Si certains chefs ont fortement marqué l’histoire des représentations de Rosenkavalier, Karajan, Kleiber père et fils au premier chef, et aujourd’hui Kirill Petrenko, en consultant les archives de l’opéra de Vienne, on voit pour cette production défiler un certain nombre de chefs dits de répertoire, mais aussi après Bernstein, Josef Krips, et déjà dès 1974 Carlos Kleiber qui reviendra vingt ans après en 1994.

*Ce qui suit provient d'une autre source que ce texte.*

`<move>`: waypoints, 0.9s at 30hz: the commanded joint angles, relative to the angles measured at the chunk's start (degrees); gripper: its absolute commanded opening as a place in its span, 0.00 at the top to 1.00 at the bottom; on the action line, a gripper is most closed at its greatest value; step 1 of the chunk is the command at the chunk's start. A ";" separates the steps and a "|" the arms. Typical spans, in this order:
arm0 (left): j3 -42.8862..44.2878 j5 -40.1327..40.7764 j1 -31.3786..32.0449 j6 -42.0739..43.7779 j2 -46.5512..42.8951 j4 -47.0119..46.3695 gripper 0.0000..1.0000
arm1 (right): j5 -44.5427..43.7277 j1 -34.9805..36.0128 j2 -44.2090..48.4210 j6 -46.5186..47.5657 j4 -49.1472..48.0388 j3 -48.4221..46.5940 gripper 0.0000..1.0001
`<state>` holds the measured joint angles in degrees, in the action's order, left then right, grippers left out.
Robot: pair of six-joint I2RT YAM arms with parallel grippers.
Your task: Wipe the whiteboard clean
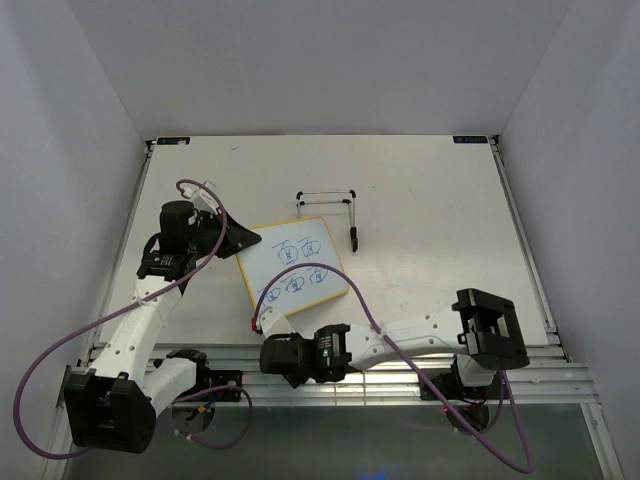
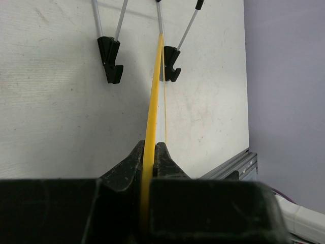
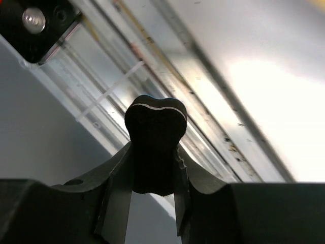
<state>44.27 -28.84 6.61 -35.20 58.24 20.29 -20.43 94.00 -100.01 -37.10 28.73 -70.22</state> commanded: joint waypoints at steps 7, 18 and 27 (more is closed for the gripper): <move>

Et puis il y le défilé des Maréchales qui marquèrent cette production, Christa Ludwig bien sûr, mais aussi Gwyneth Jones, Sena Jurinac, Gundula Janowitz, Helga Dernesch, Lucia Popp, Renée Fleming, Felicity Lott, Kiri Te Kanawa, Anna Tomowa Sintow, Leonie Rysanek, Nina Stemme, Anja Harteros et toutes les autres…
Il y a de quoi être ému, évidemment, à l’énoncé de tous ces noms (et j’épargne les Octavian ou les Sophie, entre autres parce que Sophie un jour, et Maréchale un autre jour, comme Lucia Popp, ou Octavian un jour comme Gwyneth Jones, et Maréchale un peu plus tard.). Rappelons enfin que Natalie Dessay, qui fut peu de temps en troupe à Vienne, chanta Sophie en 1994, pour deux représentations, mais sans Kleiber.
Nous voici donc devant un trio (presque) tout neuf et surtout devant une Maréchale nouvelle, Marlis Petersen, qui a fait ses débuts sans public à Munich et qui fait ses débuts en public dans cette mythique production viennoise. À ses côtés, l’Octavian de Daniela Sindram, bien connu depuis le début des années 2000, et une de ces voix nouvelles, émergentes comme on dit, dont nous avons parlé dans notre site (voir l'article ci-dessous), Louise Alder.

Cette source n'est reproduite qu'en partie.